Hz İsa bin Meryem bebek iken konuştuğunu söyledikten sonra Yüce Allah onun lisanını açtığında ilk (önce); Allah’ı öyle bir övdü ki kulaklar bu övgünün bir benzerini (daha önce hiç) duymamış; güneşi, ayı, dağları, nehirleri ve pınarları bırakmamış, övgüsünde (bunların hepsinden) bahsetmişti. Şöyle demişti:
”Allah’ım! Sen, yüce olduğun halde (kullarına) çok yakınsın. Yakın olmana rağmen çok yücesin. Yarattığın her şeyin üstündesin. Havada gökleri yedi kat halinde (”ol”) buyruğunla yaratan sensin. O yedi kat gök, bir duman halindeyken senin emrinde ötürü düzgün biçimli gök tabakaları haline dönüştüler. O yedi kat gök tabakasında emrine uyan melekler bulunuyor, onlar seni kutsamak için tespihte bulunuyorlar. O göklerde karanlıkları bastıran nuru ve gündüz ışığıyla ortalığı aydınlatan güneşi yarattın. Oralarda seni hamd ve tesbih eden yıldırımlar var ettin. Senin izzetinle karanlıklar aydınlanır. O karanlıklar içerisinde yolunu kaybetmiş kimselerin kendileriyle yol bulacağı kandiller (gibi yıldızlar) koydun.
Sen bütün noksanlıklardan yücesin, ey gökleri yaratan ve yeyüzünü var eden Allah’ım! Yeryüzünü suyun üzerine var ettin, onu büyük dalgaların akıntısı üzerinde tuttun ve ona belirgin bir biçimde boyun eğdirdin. Onun zor(lukları) senin taatine boyun eğdi, onun durumu senin emrine (uyarak) hayat buldu ve onun dalgaları senin izzetine boyun eğdi. Yeryüzünde denizlerden sonra nehirler, nehirlerden sonra küçük ırmaklar, ırmaklardan sonra da yerin derinliklerinden kaynayıp gelen pınarlar fışkırttın. Sonra da ondan nehirler, ağaçlar ve meyveler çıkardın. Sonra da yeryüzünün üzerinde dağlar var ettin. Bu dağları da suyun üzerinde (sağlam) kazıklar (gibi) diktin. Bu dağların sarp olanları da olmayanları da (senin emrine) itaat etti….

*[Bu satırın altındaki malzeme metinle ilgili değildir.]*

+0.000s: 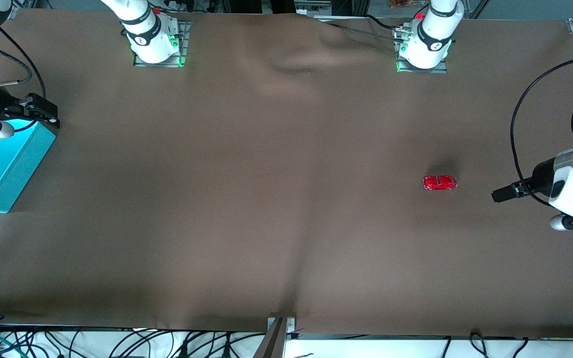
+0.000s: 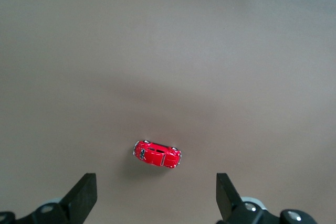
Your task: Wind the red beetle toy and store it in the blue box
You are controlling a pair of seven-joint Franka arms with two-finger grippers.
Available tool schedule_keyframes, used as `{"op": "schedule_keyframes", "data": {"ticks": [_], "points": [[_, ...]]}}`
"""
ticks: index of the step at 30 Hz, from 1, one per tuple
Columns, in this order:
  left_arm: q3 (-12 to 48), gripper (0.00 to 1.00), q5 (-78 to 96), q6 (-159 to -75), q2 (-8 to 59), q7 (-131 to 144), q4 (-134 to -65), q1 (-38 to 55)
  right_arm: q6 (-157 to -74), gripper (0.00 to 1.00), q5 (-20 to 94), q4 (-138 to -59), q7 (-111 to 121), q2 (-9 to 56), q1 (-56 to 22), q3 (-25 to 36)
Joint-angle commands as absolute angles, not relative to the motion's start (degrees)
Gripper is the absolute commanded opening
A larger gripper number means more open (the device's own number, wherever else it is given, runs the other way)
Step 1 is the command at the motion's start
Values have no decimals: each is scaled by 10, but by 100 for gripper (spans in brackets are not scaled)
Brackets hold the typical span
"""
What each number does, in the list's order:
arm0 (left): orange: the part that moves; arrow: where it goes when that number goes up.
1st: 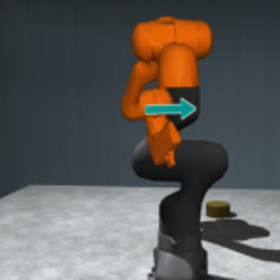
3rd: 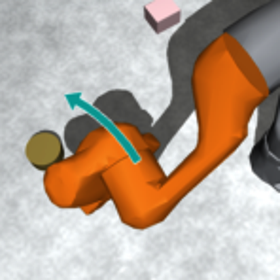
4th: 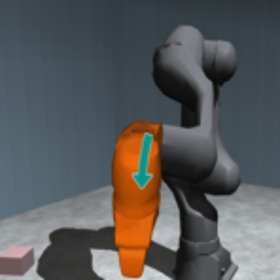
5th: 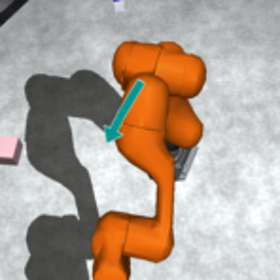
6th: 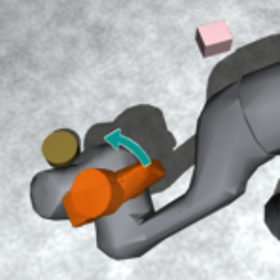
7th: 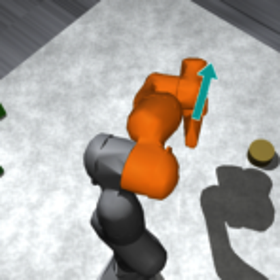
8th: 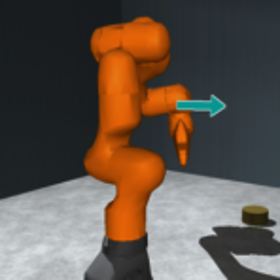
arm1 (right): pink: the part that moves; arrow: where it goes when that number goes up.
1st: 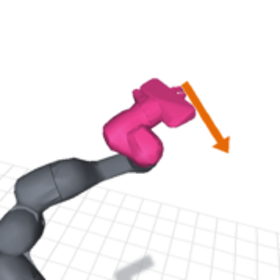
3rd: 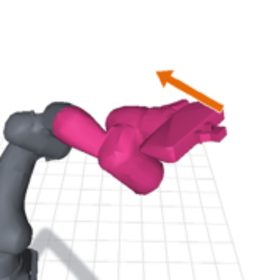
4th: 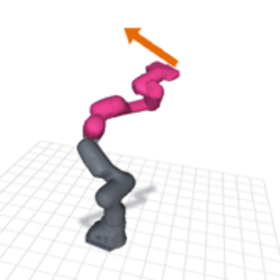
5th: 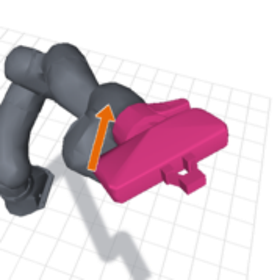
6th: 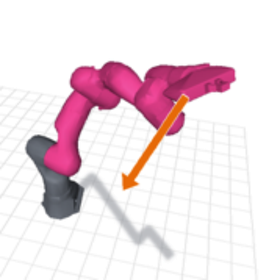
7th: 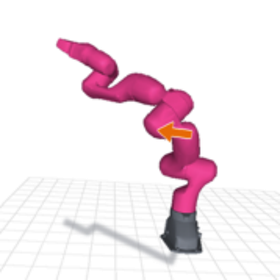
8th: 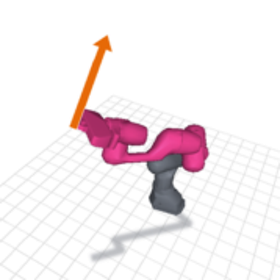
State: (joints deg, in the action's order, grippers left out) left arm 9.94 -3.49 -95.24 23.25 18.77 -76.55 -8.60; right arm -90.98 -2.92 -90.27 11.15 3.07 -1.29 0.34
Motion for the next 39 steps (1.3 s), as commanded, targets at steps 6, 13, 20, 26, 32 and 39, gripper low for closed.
{"op": "schedule_keyframes", "data": {"ticks": [6,13,20,26,32,39], "points": [[98,100,-25,-947,224,178,-773,-86,-915,100,-23,-887,110,36,-8,4],[98,100,-24,-947,224,179,-773,-86,-915,100,-23,-887,111,36,-7,4],[103,100,-25,-905,222,213,-773,-85,-915,100,-23,-887,111,36,-6,4],[102,100,-24,-883,220,228,-774,-91,-916,100,-22,-887,111,36,-5,4],[102,100,-24,-868,221,296,-776,-92,-916,100,-23,-887,111,36,-6,4],[102,100,-25,-866,221,352,-787,-92,-916,100,-22,-887,112,36,-6,4]]}}
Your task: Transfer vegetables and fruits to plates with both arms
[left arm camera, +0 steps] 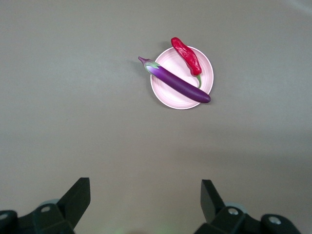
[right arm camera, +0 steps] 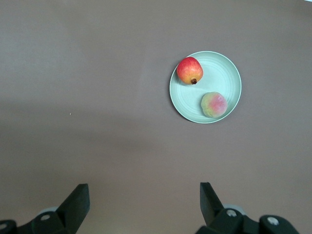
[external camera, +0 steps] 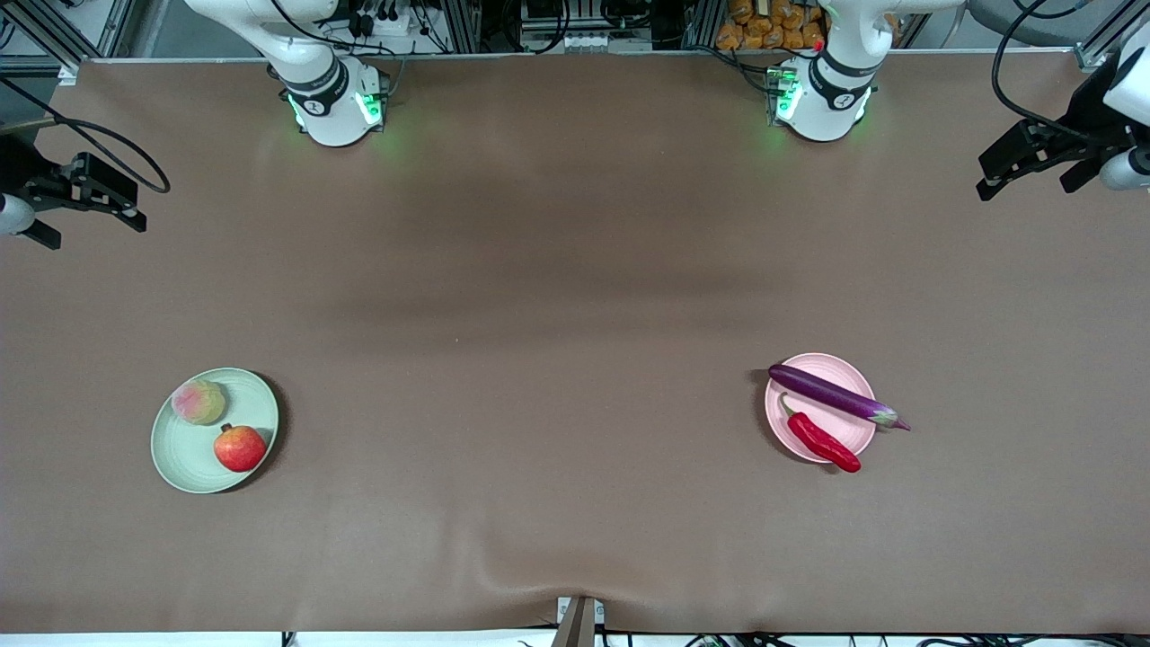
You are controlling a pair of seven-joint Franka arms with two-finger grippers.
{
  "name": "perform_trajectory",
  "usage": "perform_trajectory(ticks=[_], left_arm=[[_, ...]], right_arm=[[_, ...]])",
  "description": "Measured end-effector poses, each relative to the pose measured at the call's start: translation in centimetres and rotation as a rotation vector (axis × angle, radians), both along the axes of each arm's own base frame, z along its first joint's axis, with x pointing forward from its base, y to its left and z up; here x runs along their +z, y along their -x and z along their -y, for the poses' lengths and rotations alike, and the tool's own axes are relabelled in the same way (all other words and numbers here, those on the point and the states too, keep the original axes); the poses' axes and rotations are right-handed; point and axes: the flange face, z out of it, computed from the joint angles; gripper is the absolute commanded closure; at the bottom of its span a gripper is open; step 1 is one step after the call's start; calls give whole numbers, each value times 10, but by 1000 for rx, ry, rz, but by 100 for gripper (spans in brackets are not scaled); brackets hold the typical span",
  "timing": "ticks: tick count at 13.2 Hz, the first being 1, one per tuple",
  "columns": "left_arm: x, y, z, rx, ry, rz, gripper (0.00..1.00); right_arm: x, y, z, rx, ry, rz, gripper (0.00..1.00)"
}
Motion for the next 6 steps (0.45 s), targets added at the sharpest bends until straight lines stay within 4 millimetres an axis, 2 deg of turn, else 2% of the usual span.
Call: perform_trajectory(ticks=[6], left_arm=[[-1,-1,1,-12,9,-4,0]], right_arm=[[-2,0,4,-7,-1,-3,0]])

Sen yücelerden yücesin, ey Allah’ım! Kimin vasfı senin vasfına ulaşabilir? Kimin sıfatı senin sıfatına erişebilir? Çünkü bunları yayan, köleleri/boyunları esaretten kurtaran ve hak ile hükmedensin. Sen, hükmedenlerin en hayırlı olanısın… Sende başka hiçbir ilah yoktur. Sen, noksanlıklardan münezzehsin… Her günahtan istiğfar etmemizi sen bize emrettin… Senden başka hiçbir ilah yoktur. Sen, noksanlıklardan münezzehsin… Gökleri insanlardan gizledin… Senden başka hiçbir ilah yoktur. Sen, noksanlıklardan münezzehsin… Senden ancak kullarından akıllı olanlar korkar.
Şahitlik ederiz ki, sen, bizim sonradan oluşturduğumuz bir ilah değilsin. Bahsi geçip giden bir Rab değilsin. Seninle beraber hükmeden başka ortakların yoktur ki, seni bırakıp da onlara dua edelim! Bizi yaratırken hiçbir kimse sana yardım etmiş değildir ki, senin varlığında şüpheye düşelim. Yine şahitlik ederiz ki, sen teksin, samed (yani hiçbir şeye muhtaç değil, her şeye sana muhtaç), (birisini) doğurmadın, (başka biri tarafından) doğurulmadın ve senin hiçbir dengin yoktur.”